[[ Given information, beginning ]]

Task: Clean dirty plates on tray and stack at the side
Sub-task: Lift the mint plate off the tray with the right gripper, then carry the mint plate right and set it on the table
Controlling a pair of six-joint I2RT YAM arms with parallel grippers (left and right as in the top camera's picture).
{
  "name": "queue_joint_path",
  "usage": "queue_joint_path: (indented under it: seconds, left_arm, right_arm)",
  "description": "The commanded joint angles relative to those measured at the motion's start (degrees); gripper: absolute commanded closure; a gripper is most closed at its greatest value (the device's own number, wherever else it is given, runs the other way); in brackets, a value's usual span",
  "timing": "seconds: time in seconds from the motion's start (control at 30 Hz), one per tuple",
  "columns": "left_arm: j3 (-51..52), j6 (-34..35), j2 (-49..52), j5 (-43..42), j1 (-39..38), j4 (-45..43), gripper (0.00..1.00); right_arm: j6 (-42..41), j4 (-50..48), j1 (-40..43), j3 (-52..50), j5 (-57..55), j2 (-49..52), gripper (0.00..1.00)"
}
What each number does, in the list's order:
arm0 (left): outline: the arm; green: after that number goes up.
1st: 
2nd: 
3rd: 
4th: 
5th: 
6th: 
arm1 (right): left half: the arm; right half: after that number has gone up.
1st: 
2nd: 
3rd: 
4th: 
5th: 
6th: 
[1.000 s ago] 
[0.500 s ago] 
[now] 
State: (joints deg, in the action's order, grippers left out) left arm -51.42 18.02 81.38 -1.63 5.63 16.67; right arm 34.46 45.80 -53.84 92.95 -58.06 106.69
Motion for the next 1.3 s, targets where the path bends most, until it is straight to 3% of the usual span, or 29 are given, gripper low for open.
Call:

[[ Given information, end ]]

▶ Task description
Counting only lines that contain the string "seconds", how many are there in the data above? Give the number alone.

▶ Written response
2